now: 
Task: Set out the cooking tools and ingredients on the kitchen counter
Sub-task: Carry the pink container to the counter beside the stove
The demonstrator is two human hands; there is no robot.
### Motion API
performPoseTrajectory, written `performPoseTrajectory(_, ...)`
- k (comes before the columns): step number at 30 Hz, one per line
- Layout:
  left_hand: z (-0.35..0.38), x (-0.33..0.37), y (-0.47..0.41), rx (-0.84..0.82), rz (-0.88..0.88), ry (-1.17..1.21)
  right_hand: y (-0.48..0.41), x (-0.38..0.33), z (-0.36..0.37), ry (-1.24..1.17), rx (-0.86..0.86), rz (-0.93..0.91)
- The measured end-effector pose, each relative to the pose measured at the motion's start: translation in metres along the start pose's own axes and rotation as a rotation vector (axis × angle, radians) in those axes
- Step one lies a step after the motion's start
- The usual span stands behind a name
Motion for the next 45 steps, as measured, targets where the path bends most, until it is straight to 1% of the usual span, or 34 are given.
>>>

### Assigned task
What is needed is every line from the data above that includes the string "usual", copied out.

### Result of this task
- The usual span stands behind a name
Motion for the next 45 steps, as measured, targets where the path bends most, until it is straight to 1% of the usual span, or 34 are given.

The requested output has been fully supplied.